The signaling lymphocyte activation molecule (SLAM) family receptor, 2B4/CD244, was first implicated in anti-viral immunity by the discovery that mutations of the SLAM-associated protein, SAP/SH2D1A, impaired 2B4-dependent stimulation of T and natural killer (NK) cell anti-viral functions in X-linked lymphoproliferative syndrome patients with uncontrolled Epstein–Barr virus infections. Engagement of 2B4 has been variably shown to either activate or inhibit lymphocytes which express this receptor.

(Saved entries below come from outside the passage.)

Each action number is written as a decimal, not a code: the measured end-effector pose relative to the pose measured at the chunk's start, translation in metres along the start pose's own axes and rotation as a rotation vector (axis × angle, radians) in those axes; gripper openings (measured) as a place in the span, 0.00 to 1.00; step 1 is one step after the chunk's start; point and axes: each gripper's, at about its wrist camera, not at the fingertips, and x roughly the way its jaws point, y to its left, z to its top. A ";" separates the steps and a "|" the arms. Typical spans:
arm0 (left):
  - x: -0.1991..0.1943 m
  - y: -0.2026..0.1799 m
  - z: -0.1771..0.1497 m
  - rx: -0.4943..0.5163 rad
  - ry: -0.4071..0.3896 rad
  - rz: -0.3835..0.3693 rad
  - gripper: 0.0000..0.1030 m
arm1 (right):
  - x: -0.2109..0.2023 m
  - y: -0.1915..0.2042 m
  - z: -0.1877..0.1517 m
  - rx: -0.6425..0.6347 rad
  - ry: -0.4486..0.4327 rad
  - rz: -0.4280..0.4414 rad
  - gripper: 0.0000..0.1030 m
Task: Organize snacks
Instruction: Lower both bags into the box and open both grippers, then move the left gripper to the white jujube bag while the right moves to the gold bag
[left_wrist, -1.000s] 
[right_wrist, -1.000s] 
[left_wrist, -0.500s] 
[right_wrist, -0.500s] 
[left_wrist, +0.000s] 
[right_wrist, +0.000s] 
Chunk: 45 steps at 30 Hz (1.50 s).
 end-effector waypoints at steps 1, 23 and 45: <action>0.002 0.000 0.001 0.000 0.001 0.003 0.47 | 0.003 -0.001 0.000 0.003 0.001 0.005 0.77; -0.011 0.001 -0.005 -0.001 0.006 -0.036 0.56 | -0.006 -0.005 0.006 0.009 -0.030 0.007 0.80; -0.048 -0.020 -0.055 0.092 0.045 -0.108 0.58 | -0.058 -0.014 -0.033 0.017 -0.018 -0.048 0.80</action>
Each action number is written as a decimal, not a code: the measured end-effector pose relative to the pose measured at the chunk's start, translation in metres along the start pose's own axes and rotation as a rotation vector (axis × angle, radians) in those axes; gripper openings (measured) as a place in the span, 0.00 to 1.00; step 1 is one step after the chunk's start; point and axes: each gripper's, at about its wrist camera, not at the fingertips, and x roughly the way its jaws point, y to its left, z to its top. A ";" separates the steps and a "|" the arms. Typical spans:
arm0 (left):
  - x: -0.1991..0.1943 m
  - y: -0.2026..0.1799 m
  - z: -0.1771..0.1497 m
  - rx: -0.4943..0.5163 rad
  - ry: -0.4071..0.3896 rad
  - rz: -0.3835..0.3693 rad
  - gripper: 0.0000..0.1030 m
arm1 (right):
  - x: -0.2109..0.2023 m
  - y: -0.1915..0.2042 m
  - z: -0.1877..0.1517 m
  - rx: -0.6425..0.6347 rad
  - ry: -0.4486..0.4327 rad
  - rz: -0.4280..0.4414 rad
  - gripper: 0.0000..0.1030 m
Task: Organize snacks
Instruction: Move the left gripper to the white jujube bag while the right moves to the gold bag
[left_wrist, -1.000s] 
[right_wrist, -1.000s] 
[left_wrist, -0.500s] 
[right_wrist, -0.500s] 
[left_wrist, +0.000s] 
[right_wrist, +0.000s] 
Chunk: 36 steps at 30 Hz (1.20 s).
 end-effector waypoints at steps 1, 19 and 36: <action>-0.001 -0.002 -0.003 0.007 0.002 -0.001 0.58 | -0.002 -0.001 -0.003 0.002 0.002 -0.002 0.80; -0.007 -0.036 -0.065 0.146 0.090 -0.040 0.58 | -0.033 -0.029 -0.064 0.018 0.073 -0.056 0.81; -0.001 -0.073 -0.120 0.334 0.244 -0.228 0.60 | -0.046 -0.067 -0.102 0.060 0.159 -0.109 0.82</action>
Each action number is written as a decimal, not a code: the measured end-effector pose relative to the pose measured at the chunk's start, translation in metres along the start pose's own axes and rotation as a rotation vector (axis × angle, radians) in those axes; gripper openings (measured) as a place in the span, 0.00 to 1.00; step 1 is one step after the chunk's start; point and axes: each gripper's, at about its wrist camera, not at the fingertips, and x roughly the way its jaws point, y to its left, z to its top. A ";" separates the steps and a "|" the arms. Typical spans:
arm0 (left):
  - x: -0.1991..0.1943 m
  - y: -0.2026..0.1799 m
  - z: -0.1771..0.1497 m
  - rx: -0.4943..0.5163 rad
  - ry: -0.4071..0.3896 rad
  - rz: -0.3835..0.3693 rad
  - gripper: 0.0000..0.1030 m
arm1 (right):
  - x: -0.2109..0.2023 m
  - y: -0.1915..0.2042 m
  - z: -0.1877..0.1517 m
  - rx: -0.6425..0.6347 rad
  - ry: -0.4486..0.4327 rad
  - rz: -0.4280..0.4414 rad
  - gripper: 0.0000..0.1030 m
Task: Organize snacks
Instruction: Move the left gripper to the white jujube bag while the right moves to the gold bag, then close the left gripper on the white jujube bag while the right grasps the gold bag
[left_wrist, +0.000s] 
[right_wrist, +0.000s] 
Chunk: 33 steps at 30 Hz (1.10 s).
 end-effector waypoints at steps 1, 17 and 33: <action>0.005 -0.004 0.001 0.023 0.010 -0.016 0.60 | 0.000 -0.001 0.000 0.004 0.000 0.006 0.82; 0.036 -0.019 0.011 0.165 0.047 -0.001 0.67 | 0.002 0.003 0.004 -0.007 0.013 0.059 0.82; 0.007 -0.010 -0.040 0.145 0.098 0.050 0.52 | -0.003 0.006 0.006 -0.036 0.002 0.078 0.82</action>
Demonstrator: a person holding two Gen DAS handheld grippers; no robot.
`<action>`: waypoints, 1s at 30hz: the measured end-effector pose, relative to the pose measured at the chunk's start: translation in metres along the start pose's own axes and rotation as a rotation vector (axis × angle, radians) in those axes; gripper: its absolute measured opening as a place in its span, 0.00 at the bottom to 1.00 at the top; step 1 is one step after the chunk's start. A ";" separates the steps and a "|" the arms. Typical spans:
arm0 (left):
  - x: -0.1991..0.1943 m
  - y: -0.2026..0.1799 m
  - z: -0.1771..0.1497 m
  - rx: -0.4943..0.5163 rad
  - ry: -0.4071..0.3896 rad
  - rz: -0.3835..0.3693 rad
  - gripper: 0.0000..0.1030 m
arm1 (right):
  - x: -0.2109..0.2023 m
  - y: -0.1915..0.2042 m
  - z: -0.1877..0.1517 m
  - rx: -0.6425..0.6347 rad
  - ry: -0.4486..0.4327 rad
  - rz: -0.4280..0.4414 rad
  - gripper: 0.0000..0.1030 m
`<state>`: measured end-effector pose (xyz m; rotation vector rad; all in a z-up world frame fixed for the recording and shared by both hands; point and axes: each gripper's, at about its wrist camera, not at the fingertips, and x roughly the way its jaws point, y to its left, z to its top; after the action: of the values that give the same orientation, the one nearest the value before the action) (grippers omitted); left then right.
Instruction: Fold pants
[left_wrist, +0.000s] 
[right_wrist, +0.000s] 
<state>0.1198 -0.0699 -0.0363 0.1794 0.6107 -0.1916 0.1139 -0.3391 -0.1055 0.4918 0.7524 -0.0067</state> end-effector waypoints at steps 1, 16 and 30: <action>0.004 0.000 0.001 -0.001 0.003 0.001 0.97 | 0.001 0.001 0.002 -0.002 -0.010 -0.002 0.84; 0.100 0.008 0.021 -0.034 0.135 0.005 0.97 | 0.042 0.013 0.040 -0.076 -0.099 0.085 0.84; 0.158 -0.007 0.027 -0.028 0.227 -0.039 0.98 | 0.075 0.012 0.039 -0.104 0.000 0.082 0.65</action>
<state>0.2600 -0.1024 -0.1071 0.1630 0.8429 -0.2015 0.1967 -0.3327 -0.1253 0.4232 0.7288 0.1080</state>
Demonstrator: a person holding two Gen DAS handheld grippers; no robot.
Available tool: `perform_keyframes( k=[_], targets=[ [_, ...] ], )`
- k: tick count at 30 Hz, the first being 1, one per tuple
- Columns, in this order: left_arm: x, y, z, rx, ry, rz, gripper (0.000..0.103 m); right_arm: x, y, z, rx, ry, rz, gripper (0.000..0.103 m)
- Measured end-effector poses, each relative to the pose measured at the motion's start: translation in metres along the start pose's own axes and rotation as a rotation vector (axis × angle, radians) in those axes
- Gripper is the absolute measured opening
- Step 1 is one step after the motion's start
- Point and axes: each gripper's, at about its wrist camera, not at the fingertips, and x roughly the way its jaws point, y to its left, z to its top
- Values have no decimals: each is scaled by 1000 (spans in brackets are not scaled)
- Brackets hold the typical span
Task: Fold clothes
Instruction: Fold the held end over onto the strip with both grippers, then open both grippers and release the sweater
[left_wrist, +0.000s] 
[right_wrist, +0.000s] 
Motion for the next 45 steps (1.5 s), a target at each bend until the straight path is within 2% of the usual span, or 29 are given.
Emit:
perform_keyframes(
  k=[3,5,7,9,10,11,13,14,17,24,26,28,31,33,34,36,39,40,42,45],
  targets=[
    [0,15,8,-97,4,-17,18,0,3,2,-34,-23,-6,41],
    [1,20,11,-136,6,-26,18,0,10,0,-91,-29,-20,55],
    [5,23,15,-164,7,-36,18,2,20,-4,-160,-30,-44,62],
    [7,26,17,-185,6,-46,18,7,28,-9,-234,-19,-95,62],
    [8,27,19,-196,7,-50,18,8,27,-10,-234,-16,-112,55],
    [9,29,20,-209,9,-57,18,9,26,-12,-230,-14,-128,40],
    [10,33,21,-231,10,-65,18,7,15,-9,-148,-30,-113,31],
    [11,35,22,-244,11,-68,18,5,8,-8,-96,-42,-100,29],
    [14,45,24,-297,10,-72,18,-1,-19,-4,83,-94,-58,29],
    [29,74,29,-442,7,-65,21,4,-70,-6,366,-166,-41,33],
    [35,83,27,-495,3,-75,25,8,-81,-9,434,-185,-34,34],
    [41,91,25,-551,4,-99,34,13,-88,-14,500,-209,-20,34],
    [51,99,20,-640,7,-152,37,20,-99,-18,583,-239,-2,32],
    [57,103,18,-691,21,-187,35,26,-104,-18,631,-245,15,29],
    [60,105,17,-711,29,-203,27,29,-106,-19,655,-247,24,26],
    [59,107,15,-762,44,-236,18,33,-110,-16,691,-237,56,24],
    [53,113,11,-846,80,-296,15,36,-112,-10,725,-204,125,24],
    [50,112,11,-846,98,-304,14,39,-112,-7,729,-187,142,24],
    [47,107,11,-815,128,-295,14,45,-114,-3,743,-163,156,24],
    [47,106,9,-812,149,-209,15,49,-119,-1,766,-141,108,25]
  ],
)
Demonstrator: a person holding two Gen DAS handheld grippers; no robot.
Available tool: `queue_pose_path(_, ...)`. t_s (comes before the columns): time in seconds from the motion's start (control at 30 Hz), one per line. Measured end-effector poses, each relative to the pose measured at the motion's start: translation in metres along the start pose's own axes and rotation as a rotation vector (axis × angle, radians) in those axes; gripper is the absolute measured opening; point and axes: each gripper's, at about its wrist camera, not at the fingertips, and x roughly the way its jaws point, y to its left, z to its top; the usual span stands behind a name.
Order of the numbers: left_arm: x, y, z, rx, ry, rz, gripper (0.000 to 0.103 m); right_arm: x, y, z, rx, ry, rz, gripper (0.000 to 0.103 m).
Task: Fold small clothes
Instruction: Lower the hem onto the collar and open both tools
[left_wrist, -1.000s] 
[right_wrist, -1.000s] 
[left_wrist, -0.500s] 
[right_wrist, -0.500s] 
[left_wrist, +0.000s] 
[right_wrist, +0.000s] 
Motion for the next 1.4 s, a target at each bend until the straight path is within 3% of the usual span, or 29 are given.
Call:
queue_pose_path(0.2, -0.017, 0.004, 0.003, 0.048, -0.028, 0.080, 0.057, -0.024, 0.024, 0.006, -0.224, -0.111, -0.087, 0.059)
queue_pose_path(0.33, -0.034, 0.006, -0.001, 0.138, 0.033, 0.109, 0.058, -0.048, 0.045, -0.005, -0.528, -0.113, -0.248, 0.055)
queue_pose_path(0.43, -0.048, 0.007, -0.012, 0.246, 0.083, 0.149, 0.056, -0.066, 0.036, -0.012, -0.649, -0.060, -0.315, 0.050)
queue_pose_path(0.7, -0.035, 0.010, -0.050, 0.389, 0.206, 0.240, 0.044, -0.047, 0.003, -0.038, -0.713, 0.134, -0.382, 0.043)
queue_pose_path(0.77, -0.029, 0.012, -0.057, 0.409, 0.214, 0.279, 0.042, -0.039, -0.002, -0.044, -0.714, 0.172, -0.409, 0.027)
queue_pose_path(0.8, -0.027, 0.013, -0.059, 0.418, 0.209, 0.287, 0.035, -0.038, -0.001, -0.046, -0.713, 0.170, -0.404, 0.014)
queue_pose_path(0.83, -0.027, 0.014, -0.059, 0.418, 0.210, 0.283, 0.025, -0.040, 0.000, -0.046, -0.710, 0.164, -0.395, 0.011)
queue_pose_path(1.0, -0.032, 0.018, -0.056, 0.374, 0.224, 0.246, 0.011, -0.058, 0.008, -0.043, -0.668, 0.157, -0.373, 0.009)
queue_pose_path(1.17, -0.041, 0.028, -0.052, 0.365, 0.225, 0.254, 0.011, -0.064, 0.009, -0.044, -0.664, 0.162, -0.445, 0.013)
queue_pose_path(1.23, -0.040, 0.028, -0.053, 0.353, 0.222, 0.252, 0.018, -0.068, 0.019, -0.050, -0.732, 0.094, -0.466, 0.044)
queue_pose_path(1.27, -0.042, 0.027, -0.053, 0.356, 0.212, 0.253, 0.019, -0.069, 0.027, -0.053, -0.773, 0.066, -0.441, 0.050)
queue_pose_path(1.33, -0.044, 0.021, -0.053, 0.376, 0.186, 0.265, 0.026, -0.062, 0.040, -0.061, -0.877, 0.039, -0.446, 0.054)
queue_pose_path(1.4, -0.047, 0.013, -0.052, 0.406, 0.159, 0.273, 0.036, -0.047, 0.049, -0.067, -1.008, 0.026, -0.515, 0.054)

While SAP expression is required for stimulatory functions of 2B4 on lymphocytes, it remains unclear whether inhibitory signals derived from 2B4 can predominate even in the presence of SAP. Regardless, mounting evidence suggests that 2B4 expression by NK and CD8 T cells is altered by virus infection in mice as well as in humans, and 2B4-mediated signaling may be an important determinant of effective immune control of chronic virus infections. In this review, recent findings regarding the expression and function of 2B4 as well as SAP on T and NK cells during virus infection is discussed, with a focus on the role of 2B4–CD48 interactions in crosstalk between innate and adaptive immunity.